The Bank of England made no change to interest rates or its bond purchase program on Thursday, as it waits for Britain's new government to reveal the extent of its fiscal austerity measures in a June 22 budget.

The Monetary Policy Committee's decision to leave rates at a record low 0.5 percent and hold its asset purchase total at 200 billion pounds ($291.3 billion) was expected by all 61 economists in a Reuters poll, and elicited no market reaction.

Most analysts see no tightening until the fourth quarter at the earliest, as the BoE seeks to offset sharp government spending cuts and fall-out from the euro zone debt crisis.

Inflation, at almost double the central bank's 2 percent target, has not subsided as quickly as hoped, but policymakers will want to plug the government's new fiscal projections into its quarterly forecasts before altering their stance.

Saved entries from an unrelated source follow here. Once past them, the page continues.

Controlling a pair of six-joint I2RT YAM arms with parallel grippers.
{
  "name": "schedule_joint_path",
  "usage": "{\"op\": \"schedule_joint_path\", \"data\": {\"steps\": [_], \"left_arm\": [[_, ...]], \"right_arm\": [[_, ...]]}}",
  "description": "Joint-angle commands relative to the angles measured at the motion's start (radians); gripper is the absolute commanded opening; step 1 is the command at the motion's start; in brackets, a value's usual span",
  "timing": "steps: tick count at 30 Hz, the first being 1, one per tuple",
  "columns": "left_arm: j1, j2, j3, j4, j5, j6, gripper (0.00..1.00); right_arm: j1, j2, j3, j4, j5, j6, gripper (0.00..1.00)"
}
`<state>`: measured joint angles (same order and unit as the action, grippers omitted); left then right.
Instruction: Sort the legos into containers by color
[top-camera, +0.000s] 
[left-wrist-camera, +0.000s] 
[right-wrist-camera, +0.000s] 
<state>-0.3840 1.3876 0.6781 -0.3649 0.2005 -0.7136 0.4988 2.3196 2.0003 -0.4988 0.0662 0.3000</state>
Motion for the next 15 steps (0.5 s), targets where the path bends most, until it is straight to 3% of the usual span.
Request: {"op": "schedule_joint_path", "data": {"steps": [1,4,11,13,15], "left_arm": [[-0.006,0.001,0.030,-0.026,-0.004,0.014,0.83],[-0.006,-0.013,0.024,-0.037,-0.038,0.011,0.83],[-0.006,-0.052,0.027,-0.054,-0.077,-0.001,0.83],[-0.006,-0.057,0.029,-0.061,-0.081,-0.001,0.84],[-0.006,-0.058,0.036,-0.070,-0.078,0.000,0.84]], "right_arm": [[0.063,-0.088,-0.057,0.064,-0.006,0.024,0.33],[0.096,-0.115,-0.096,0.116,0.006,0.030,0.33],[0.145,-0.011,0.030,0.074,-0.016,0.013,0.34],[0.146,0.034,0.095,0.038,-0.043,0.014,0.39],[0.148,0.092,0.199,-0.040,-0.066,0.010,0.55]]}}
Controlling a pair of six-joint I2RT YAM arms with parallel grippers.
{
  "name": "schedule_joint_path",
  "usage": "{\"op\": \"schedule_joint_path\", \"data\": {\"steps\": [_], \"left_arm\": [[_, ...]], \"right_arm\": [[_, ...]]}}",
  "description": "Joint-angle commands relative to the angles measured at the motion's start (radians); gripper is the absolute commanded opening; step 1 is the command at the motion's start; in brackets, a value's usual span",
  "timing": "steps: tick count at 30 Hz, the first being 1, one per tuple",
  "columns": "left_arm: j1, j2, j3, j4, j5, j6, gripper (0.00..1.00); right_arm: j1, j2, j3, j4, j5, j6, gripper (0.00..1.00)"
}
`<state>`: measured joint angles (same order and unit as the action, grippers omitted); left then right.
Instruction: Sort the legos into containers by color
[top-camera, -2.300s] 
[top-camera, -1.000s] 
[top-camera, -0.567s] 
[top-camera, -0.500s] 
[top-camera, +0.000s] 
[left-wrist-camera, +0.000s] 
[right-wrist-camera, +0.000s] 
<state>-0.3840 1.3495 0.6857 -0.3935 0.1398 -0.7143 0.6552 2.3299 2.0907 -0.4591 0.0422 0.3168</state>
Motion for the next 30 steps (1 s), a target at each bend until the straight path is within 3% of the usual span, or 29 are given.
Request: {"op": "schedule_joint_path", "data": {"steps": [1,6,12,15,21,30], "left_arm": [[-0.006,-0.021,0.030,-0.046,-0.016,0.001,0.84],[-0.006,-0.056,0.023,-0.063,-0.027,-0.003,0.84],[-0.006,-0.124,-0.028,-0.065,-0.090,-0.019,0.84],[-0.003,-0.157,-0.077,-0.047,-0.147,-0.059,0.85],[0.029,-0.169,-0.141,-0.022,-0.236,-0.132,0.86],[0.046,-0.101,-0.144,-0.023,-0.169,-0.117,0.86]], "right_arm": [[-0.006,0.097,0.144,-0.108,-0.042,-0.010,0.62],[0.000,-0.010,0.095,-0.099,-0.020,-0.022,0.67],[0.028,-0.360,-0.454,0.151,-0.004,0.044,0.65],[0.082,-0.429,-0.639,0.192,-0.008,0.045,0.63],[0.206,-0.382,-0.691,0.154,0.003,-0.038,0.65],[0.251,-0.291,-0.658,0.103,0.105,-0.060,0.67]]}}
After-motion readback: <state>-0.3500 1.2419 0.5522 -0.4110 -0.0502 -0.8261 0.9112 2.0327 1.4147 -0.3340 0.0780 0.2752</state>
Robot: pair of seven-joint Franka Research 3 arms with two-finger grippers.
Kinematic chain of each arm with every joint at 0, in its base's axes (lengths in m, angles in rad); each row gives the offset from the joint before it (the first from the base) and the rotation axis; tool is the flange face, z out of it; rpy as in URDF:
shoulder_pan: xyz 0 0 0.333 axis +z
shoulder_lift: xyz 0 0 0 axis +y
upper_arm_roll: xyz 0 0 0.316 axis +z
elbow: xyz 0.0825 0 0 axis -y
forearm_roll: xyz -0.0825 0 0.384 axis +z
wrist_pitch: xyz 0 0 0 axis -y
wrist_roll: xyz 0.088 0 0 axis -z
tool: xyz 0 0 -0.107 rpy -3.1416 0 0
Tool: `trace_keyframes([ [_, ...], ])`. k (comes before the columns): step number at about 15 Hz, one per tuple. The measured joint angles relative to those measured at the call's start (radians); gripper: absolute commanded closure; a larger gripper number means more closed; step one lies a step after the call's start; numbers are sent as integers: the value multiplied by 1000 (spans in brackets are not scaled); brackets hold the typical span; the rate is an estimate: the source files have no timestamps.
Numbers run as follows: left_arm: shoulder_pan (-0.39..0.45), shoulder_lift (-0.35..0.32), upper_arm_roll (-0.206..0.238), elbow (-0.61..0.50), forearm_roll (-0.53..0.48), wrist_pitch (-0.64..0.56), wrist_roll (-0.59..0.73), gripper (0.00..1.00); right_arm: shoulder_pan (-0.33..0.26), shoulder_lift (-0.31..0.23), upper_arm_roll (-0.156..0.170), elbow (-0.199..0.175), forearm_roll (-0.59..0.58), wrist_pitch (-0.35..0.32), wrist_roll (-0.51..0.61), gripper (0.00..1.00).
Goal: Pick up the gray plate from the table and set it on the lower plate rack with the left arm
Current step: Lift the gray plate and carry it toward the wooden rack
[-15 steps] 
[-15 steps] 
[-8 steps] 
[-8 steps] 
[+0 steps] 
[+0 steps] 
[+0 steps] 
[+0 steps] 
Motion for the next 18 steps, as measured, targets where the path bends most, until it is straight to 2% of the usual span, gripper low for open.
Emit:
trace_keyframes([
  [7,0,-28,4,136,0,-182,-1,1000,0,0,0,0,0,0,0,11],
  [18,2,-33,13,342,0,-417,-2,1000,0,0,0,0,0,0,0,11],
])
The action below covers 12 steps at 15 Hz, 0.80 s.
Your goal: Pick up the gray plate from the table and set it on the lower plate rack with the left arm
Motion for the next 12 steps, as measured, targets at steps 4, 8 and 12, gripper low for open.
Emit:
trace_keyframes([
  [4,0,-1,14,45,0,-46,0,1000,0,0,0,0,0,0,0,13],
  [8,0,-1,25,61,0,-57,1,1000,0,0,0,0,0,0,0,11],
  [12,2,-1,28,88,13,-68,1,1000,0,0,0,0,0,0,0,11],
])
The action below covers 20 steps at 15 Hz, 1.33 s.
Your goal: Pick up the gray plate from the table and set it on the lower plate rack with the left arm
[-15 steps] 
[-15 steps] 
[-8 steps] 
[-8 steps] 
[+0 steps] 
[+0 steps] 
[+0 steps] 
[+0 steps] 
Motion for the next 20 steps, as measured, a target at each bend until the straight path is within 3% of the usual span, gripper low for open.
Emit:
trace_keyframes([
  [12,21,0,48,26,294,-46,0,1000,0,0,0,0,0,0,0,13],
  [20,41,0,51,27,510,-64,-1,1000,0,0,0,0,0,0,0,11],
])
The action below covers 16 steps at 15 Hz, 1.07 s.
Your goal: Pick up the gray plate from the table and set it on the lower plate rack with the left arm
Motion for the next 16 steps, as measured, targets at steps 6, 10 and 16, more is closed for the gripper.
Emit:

August's quarterly Inflation Report from the BoE will be extremely important as it will set out how the contrasting influences behind the inflation outlook play out in the MPC's mind, said Philip Shaw, economist at Investec.

It is possible to see rates beginning to rise toward the end of this year if the recovery gains traction. At the same time though, an aggressive tightening at the emergency Budget may persuade the MPC to hold its fire into 2011.

The European Central Bank also held borrowing costs steady at 1 percent, as widely expected.

TEMPORARY PRESSURES

Britain's central bank believes price pressures will be short-lived and that the large degree of slack in the economy resulting from its deepest downturn since World War Two, will help inflation return to target before the year is out.

Britain's economic recovery has been relatively muted, with GDP growing by just 0.3 percent in the first three months of this year, slower than the 0.4 percent achieved at the end of last year and weaker than the BoE had initially forecast.

And there are fears that the government's spending cuts will lead to mass lay-offs in the public sector, which employs a fifth of Britain's workforce, and could prompt a renewed weakening in the second half of the year.

Conservative finance minister George Osborne has pledged to cut the country's budget deficit, currently almost 11 percent of economic output, at a significantly accelerated pace, starting with 6 billion pounds of cuts this year.

His first budget is expected to contain a mix of spending cuts and tax rises that could have a profound impact on both growth and inflation in the months ahead.

A small number of economists reckon that may leave the BoE with little choice but to revive its bond-buying program to help prop the economy as rates cannot fall any further.

Our expectation is no change into 2011 and if things take a turn for the worse, which we wouldn't rule out once the new era of fiscal austerity starts to bite, who knows whether the MPC will have to start buying gilts again, said Chris Scicluna, deputy head of economic research at Daiwa Capital Markets.